Combined fits

[fjosw]

@PiaLJP and I started discussing a possible idea for an interface for combined fits without breaking backward compatibility. We thought about extending fits.least_squares in such a way that inputting lists for x and y and a single function for func results in the known behavior. Alternatively one can pass (non-nested) dictionaries for x, y and func which have to have identical keys. Following this proposal one would define a separate fit function for every data set, but the fit functions can share parameters. The keys of the dictionaries are only used for identification and would in no way propagate into the fit result.

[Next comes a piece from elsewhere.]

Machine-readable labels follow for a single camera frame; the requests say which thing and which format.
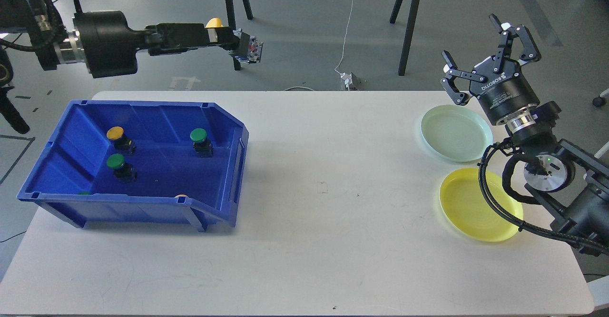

A simple example would be fitting two correlations functions with the same mass but different amplitudes:

def func_a(a, x):
    return a[1] * anp.exp(-a[0] * x)

def func_b(a, x):
    return a[2] * anp.exp(-a[0] * x)

func_dict = {"a": func_a,
             "b": func_b}

The check for the number of fit parameters could be done by performing the usual check on the sum of all fit functions. This should require very little modification of the existing code.

The biggest changes would be in the part where chisquare is constructed, the part for the error propagation probably only requires minimal changes.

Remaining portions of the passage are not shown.